Records shown:

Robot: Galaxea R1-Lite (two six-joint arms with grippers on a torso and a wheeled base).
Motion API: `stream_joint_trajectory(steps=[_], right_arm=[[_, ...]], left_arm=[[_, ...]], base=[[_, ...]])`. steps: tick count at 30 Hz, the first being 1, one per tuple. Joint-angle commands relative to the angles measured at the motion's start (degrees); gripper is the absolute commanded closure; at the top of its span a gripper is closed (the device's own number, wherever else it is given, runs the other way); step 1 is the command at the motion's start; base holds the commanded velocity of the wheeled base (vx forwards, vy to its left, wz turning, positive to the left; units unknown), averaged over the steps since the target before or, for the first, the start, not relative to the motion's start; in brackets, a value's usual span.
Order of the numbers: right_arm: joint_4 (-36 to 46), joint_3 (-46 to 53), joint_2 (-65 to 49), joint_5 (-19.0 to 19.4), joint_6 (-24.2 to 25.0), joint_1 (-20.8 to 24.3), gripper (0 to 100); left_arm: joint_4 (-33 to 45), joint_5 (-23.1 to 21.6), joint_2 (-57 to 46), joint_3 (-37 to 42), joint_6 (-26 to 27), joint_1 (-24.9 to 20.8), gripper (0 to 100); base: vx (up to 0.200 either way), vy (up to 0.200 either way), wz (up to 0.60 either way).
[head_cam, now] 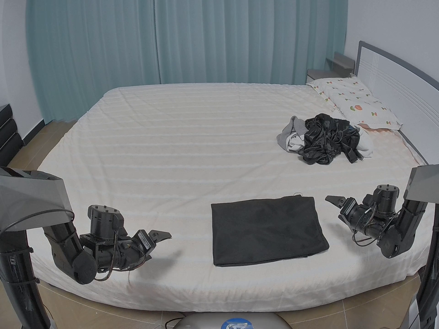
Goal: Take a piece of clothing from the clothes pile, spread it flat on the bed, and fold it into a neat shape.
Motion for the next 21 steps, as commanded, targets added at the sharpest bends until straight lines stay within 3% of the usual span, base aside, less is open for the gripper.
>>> stream_joint_trajectory(steps=[1,6,21], right_arm=[[-0.26,0.43,1.29,0.03,0.00,-0.03,0],[-0.34,0.52,1.38,0.03,0.00,0.15,0],[-0.43,0.43,1.55,0.03,0.00,0.32,0]], left_arm=[[-0.04,-0.02,0.26,-1.25,-1.25,-0.82,0],[0.05,-0.02,0.26,-2.57,-2.31,-1.26,0],[0.05,0.07,-0.01,-5.12,-3.80,-1.61,0]], base=[[0.000,0.000,0.00],[0.000,0.000,0.00],[0.000,-0.200,0.00]])
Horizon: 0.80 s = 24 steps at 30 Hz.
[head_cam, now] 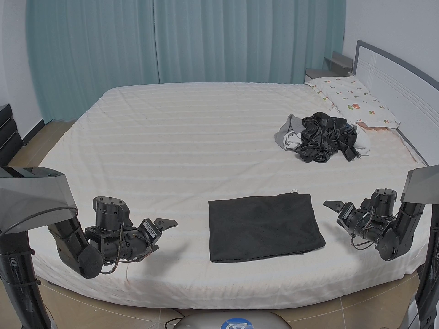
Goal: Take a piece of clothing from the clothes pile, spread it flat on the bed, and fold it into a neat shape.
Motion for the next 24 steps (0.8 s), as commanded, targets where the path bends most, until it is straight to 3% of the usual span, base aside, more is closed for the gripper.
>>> stream_joint_trajectory(steps=[1,6,13,22,24], right_arm=[[-0.11,-0.10,0.37,0.01,-0.02,0.12,0],[-0.19,-0.10,0.72,0.01,0.07,0.20,0],[-0.28,-0.10,1.43,0.01,0.24,0.29,0],[-0.81,0.26,2.75,0.01,0.33,0.91,0],[-0.90,0.34,3.01,0.10,0.33,0.91,0]], left_arm=[[-0.02,-0.05,0.10,-0.50,-0.11,-0.57,0],[-0.02,0.30,-0.08,-1.73,-0.55,-0.83,0],[0.33,6.45,0.18,-4.63,-1.16,-3.29,0],[0.68,6.36,10.73,-13.78,8.24,-1.27,0],[0.50,4.08,11.87,-15.09,9.65,-1.62,0]], base=[[0.000,-0.200,0.00],[0.000,-0.080,0.00],[0.000,0.000,0.00],[0.000,0.000,0.00],[0.000,0.000,0.00]])
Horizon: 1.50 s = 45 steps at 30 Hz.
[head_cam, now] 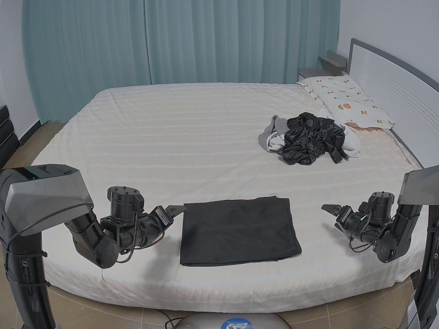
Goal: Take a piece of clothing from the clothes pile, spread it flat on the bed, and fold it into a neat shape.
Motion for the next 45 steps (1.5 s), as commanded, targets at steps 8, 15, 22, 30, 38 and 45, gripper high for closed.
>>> stream_joint_trajectory(steps=[8,15,22,30,38,45], right_arm=[[-0.59,0.32,1.44,0.00,-0.02,1.04,0],[-1.82,0.94,1.44,0.00,0.07,1.57,0],[-1.91,1.46,1.44,0.08,0.07,1.57,0],[-2.00,1.46,1.35,0.08,0.15,1.39,0],[-1.91,1.38,1.44,0.08,0.15,1.57,0],[-1.91,1.38,1.44,0.08,0.15,1.48,0]], left_arm=[[-0.13,-6.30,6.36,-5.67,3.31,-0.18,0],[-0.13,-6.03,7.76,-6.37,4.81,-1.50,0],[0.49,-5.51,8.03,-6.90,5.95,-1.67,0],[1.01,-5.51,9.52,-8.92,5.95,-2.91,0],[1.01,-5.51,9.52,-8.92,5.95,-2.91,0],[0.66,-2.87,9.43,-8.92,5.86,-2.91,100]], base=[[0.000,0.000,0.00],[0.000,0.000,0.00],[0.000,0.000,0.00],[0.000,0.000,0.00],[0.000,0.000,0.00],[0.000,0.000,0.00]])
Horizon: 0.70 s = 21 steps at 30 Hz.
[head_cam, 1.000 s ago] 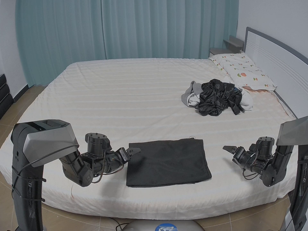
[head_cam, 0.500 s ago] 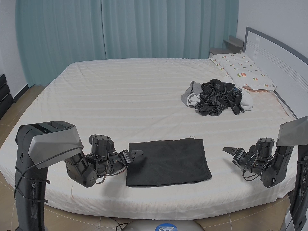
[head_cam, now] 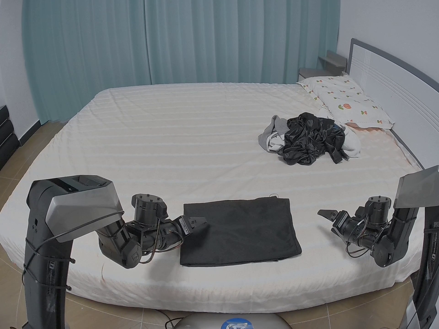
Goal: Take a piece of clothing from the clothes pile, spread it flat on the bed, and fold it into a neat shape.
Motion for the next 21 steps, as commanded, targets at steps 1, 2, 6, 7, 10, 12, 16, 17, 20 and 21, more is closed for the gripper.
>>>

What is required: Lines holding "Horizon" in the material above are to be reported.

Written solution:
Horizon: 0.80 s = 24 steps at 30 Hz.
Horizon: 1.50 s = 45 steps at 30 Hz.
Horizon: 0.70 s = 21 steps at 30 Hz.

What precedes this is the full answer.